ABOUT THIS EXERCISE
Output range, inclusive: from the line containing "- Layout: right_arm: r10" to the line containing "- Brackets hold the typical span". Restate those lines from the data below word for word and only those.
(INFORMATION SUPPLIED)
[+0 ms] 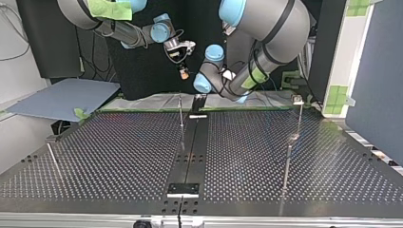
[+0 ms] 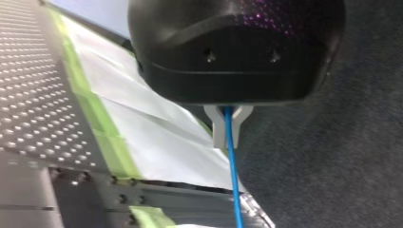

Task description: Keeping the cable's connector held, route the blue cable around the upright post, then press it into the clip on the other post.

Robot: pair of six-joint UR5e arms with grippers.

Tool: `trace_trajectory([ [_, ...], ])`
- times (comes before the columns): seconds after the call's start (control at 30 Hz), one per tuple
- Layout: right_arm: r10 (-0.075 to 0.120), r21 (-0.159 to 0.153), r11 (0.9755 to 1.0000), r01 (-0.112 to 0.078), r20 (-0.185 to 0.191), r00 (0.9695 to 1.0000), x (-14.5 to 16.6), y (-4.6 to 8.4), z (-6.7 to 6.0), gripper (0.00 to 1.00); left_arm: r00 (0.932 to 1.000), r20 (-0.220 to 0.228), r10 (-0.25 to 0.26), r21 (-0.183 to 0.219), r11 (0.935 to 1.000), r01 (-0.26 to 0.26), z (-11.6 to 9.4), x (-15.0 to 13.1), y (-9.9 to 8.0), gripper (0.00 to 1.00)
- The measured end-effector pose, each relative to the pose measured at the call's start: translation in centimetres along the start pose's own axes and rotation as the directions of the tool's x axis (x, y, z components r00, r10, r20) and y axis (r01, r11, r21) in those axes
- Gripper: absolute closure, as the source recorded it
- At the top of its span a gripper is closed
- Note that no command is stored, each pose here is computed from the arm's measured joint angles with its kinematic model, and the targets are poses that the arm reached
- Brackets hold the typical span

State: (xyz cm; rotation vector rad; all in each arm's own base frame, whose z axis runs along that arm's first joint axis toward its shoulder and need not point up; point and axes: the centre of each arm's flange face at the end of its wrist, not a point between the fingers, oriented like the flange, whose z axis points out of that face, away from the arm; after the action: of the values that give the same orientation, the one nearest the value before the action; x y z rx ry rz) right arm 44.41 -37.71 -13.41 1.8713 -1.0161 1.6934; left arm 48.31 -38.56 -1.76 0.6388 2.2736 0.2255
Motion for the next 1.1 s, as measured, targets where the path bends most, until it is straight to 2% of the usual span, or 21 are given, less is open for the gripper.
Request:
trace_trajectory([
  [0.13, 0.0, -0.016, 0.9999, 0.001, 0.01, 1.0, -0.1, 0.2, -0.1, 1.0, 0.9992, 0.011, -0.038, -0.011, 0.9992, 0.038, -0.7, -0.5, -0.3, 0.99],
  [0.33, -0.013, -0.034, 0.9993, 0.014, 0.028, 0.9995, -0.2, 0.6, -0.3, 1.0, 0.9961, 0.029, -0.084, -0.016, 0.9963, 0.084, -1.6, -1.1, -1.2, 0.99],
  [0.57, -0.021, -0.078, 0.9967, 0.024, 0.039, 0.999, 0.2, 1.1, -0.6, 1.0, 0.9921, 0.055, -0.113, -0.015, 0.9934, 0.114, -2.7, -1.3, -1.8, 0.99],
  [0.7, -0.025, -0.093, 0.9953, 0.028, 0.033, 0.9991, 1.1, 1.1, -0.8, 1.0, 0.9911, 0.062, -0.117, -0.01, 0.9929, 0.118, -3.1, -0.7, -2.0, 0.99],
  [0.83, -0.027, -0.102, 0.9943, 0.03, 0.029, 0.9992, 1.8, 1.0, -1.2, 1.0, 0.9876, 0.092, -0.127, -0.004, 0.9918, 0.128, -3.9, -1.0, -2.1, 0.99],
  [0.93, -0.027, -0.116, 0.9928, 0.03, 0.026, 0.9993, 2.6, 1.0, -1.8, 1.0, 0.986, 0.107, -0.128, 0.0, 0.9917, 0.129, -4.3, -1.2, -2.4, 0.99],
  [1.1, -0.023, -0.15, 0.9884, 0.025, 0.015, 0.9996, 4.4, 0.9, -2.7, 1.0, 0.9856, 0.118, -0.121, 0.005, 0.9926, 0.121, -4.8, -1.1, -3.2, 0.99],
])
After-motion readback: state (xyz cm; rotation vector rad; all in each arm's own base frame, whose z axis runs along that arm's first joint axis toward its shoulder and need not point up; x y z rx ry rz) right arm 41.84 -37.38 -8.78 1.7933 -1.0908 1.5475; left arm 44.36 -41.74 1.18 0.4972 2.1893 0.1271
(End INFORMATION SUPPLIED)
SOLUTION BELOW
- Layout: right_arm: r10 (-0.075 to 0.120), r21 (-0.159 to 0.153), r11 (0.9755 to 1.0000), r01 (-0.112 to 0.078), r20 (-0.185 to 0.191), r00 (0.9695 to 1.0000), x (-14.5 to 16.6), y (-4.6 to 8.4), z (-6.7 to 6.0), gripper (0.00 to 1.00); left_arm: r00 (0.932 to 1.000), r20 (-0.220 to 0.228), r10 (-0.25 to 0.26), r21 (-0.183 to 0.219), r11 (0.935 to 1.000), r01 (-0.26 to 0.26), z (-11.6 to 9.4), x (-15.0 to 13.1), y (-9.9 to 8.0), gripper (0.00 to 1.00)
- The measured end-effector pose, each relative to the pose measured at the call's start: translation in centimetres along the start pose's own axes and rotation as the directions of the tool's x axis (x, y, z components r00, r10, r20) and y axis (r01, r11, r21) in those axes
- Gripper: absolute closure, as the source recorded it
- At the top of its span a gripper is closed
- Note that no command is stored, each pose here is computed from the arm's measured joint angles with its kinematic model, and the targets are poses that the arm reached
- Brackets hold the typical span

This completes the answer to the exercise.